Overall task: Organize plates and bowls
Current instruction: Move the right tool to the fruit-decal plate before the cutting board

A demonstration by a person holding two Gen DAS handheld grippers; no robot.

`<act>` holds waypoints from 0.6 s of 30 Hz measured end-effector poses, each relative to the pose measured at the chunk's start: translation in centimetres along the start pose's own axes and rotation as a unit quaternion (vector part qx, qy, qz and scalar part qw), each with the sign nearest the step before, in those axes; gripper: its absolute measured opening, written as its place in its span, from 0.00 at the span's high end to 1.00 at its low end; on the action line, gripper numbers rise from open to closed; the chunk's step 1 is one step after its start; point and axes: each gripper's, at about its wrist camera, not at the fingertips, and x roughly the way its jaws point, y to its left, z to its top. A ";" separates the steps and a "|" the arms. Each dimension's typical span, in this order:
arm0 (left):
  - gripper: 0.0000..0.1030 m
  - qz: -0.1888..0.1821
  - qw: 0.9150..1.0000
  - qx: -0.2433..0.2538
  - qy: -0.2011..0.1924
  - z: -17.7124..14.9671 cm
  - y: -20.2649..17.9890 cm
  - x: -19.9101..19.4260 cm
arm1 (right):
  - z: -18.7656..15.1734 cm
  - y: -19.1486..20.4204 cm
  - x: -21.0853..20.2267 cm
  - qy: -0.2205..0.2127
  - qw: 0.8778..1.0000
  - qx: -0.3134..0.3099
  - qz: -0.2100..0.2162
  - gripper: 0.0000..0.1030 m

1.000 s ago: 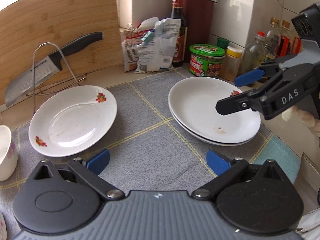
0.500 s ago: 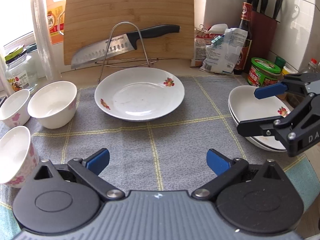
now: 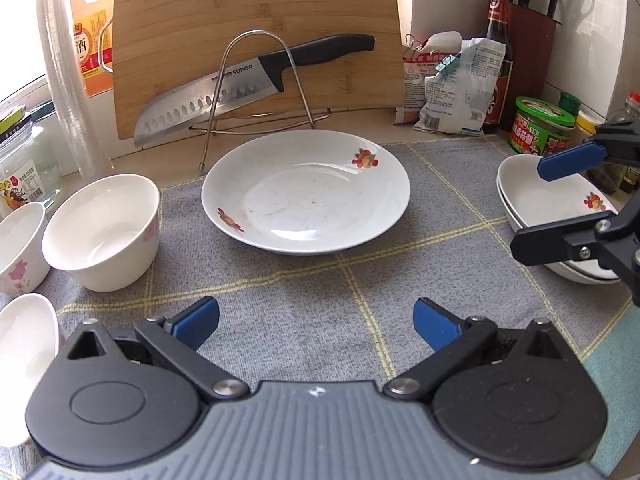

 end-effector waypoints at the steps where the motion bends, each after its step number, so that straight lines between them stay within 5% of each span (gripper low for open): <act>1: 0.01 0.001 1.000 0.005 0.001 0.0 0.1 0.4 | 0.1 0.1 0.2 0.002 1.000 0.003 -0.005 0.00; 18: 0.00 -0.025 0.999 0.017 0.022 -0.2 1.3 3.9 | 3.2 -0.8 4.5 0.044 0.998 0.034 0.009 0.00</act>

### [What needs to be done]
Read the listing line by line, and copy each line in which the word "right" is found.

### [Result]
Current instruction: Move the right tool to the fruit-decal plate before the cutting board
arm1 (right):

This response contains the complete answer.